What to do:
Omit all pictures. Print the remaining lines exactly, from the start of the data through the line containing "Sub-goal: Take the".

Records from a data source
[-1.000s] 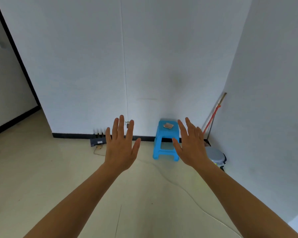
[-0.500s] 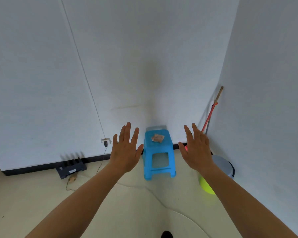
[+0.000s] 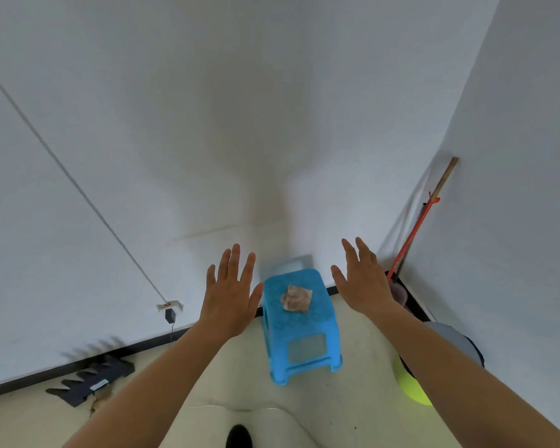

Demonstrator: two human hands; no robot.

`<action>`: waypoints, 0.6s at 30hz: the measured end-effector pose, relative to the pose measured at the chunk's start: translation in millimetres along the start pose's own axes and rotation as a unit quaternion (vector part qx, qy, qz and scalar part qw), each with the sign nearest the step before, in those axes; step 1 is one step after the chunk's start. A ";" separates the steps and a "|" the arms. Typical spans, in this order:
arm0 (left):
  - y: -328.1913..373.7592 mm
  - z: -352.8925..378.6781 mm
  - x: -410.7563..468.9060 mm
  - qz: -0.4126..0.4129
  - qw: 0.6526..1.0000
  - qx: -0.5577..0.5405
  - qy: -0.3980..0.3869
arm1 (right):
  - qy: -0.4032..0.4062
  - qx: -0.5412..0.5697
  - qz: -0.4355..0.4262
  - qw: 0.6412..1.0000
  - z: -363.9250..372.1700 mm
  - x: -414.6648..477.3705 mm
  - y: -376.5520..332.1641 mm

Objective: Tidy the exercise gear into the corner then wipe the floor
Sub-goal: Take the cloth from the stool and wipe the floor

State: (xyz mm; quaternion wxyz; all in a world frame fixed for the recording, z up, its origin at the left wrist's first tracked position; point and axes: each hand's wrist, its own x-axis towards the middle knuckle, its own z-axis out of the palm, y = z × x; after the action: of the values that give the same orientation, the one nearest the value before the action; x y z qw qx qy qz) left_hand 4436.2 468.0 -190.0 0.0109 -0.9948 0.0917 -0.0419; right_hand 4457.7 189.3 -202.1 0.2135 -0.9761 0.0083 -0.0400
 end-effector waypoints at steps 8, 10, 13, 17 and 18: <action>-62.5 143.1 212.1 0.123 0.985 0.002 -0.118 | -0.046 0.060 0.192 0.978 139.0 142.4 13.8; -66.9 175.4 258.9 0.161 0.973 0.005 -0.165 | -0.054 0.076 0.258 0.961 171.7 164.0 21.7; -68.0 222.1 305.7 0.206 0.956 -0.017 -0.210 | -0.088 0.126 0.360 0.920 218.2 181.4 26.8; -61.6 308.0 333.9 0.225 0.937 -0.049 -0.264 | -0.153 0.199 0.436 0.864 303.6 194.6 44.2; -59.5 333.0 333.6 0.227 0.932 -0.054 -0.278 | -0.159 0.213 0.455 0.850 328.5 197.9 50.2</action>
State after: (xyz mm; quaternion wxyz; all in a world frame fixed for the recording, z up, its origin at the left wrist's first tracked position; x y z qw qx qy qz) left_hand 4802.1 469.9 -493.0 -0.0087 -0.9182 0.3108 0.2455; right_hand 4681.8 273.8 -505.8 0.4089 -0.7866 0.4087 0.2169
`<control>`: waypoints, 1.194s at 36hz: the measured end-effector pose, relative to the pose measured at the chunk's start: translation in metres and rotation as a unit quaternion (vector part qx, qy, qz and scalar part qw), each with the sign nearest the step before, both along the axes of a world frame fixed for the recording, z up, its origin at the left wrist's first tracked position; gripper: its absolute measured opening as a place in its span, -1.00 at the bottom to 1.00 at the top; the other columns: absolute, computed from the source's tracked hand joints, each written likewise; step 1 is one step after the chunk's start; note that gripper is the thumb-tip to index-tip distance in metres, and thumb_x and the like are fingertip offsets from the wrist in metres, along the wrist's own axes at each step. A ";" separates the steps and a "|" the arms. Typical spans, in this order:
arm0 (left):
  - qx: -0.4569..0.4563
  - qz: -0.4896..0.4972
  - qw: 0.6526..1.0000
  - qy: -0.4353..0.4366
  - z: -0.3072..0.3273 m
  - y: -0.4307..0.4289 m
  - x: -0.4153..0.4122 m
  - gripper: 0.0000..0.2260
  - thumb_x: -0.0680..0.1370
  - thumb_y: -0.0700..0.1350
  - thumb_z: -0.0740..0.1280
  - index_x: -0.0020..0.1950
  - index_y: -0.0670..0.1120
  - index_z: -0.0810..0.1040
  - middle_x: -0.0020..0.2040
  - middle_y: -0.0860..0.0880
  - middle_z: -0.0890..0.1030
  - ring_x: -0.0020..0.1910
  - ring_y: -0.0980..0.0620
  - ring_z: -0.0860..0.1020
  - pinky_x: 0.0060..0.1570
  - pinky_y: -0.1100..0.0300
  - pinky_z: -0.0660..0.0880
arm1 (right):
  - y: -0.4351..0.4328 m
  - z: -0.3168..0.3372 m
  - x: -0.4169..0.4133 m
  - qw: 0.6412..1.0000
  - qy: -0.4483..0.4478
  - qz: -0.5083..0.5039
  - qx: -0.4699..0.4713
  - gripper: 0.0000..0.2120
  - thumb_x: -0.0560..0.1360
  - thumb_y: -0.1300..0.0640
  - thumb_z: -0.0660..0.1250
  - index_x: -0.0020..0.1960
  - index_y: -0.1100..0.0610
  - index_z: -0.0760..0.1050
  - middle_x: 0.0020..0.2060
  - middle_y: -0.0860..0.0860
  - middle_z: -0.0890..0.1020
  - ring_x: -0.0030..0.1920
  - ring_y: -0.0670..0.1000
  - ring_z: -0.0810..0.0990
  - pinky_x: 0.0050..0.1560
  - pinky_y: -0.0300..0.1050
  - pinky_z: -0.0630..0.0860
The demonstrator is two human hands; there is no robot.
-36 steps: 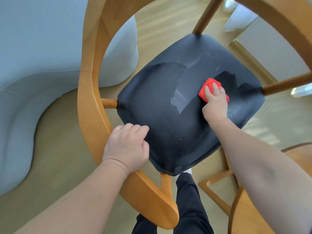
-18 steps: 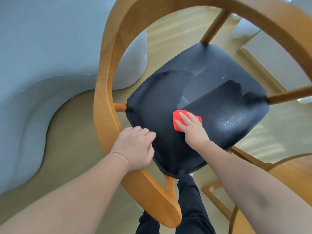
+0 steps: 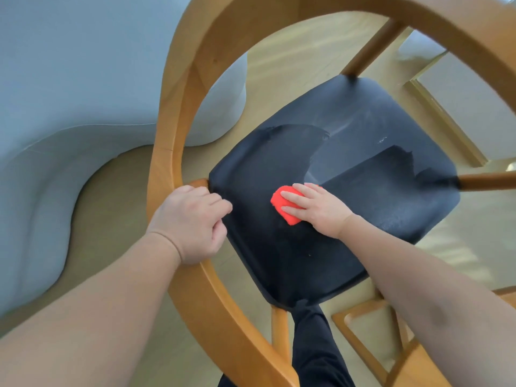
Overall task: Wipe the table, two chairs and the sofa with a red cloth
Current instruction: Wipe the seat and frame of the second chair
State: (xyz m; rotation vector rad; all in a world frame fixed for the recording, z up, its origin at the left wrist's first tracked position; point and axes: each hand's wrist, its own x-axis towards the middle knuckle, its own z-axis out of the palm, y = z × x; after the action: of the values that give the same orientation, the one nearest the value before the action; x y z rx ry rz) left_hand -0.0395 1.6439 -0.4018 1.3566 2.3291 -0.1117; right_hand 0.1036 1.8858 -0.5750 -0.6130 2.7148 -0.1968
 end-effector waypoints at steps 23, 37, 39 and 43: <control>0.027 0.031 0.999 -0.026 -0.001 0.005 0.000 -0.74 0.37 -0.10 0.11 -0.21 -0.10 0.59 -0.37 0.01 0.50 -0.37 -0.07 0.45 -0.28 0.10 0.38 | 0.106 0.008 -0.038 0.826 -0.035 -0.562 -0.012 -0.27 0.36 0.46 0.26 0.48 0.05 0.33 0.55 0.03 0.12 0.53 0.16 -0.02 0.50 -0.05 0.12; 0.063 0.019 0.997 -0.031 -0.005 0.001 -0.003 -0.72 0.40 -0.06 0.05 -0.19 -0.06 0.55 -0.38 0.05 0.47 -0.40 0.01 0.40 -0.34 0.15 0.37 | -0.017 -0.010 0.007 0.892 0.056 -0.447 -0.050 -0.40 0.24 0.51 0.19 0.26 0.27 0.53 0.33 0.27 0.46 0.24 0.49 0.40 0.21 0.39 0.39; 0.026 0.020 0.999 -0.024 -0.003 0.006 -0.002 -0.78 0.43 -0.05 0.03 -0.22 -0.02 0.45 -0.36 0.07 0.44 -0.37 0.05 0.33 -0.32 0.18 0.27 | -0.039 -0.010 0.015 0.916 0.070 -0.392 -0.058 -0.45 0.30 0.42 0.09 0.22 0.26 0.56 0.30 0.27 0.49 0.21 0.49 0.45 0.18 0.40 0.40; -0.110 0.018 0.994 -0.018 -0.006 0.017 0.002 -0.98 0.55 -0.06 0.13 -0.06 0.03 0.28 -0.07 0.04 0.44 -0.02 0.01 0.42 -0.06 0.13 0.29 | -0.047 -0.012 0.020 0.938 0.068 -0.334 -0.061 -0.39 0.18 0.52 0.39 0.19 0.19 0.60 0.28 0.22 0.53 0.22 0.41 0.48 0.14 0.34 0.46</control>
State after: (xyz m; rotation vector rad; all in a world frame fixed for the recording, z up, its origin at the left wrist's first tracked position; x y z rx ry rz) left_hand -0.0371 1.6607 -0.4082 1.1988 2.2348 -0.3206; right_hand 0.1231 1.8385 -0.5872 0.3061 2.9575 -0.5061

Expected output:
[-1.000s] 
[-0.500s] 
[+0.000s] 

Demonstrator: two human hands; no robot.

`<action>`: waypoints, 0.6s at 30hz: the measured end-effector pose, relative to the pose measured at the chunk's start: translation in millimetres along the start pose's own axes and rotation as a unit quaternion (vector part qx, qy, qz and scalar part qw), each with the sign nearest the step before, in those axes; step 1 is one step after the chunk's start. A ";" separates the steps and a "|" the arms. Typical spans, in this order:
arm0 (left):
  - y: -328.1913..373.7592 mm
  - z: -352.8925..378.6781 mm
  - x: -410.7563..468.9060 mm
  - qz: -0.4126..0.4129
  - qw: 0.6526..1.0000
  - qx: -0.5577..0.5405
  - qy: -0.3980..0.3869
arm1 (right):
  - qy: -0.4032..0.4062
  - qx: -0.5412..0.5697
  - qz: -0.4355..0.4262
  - qw: 0.6412..1.0000
  - z: -363.9250..372.1700 mm
  - x: -414.6648..477.3705 mm
  - y: -376.5520..332.1641 mm

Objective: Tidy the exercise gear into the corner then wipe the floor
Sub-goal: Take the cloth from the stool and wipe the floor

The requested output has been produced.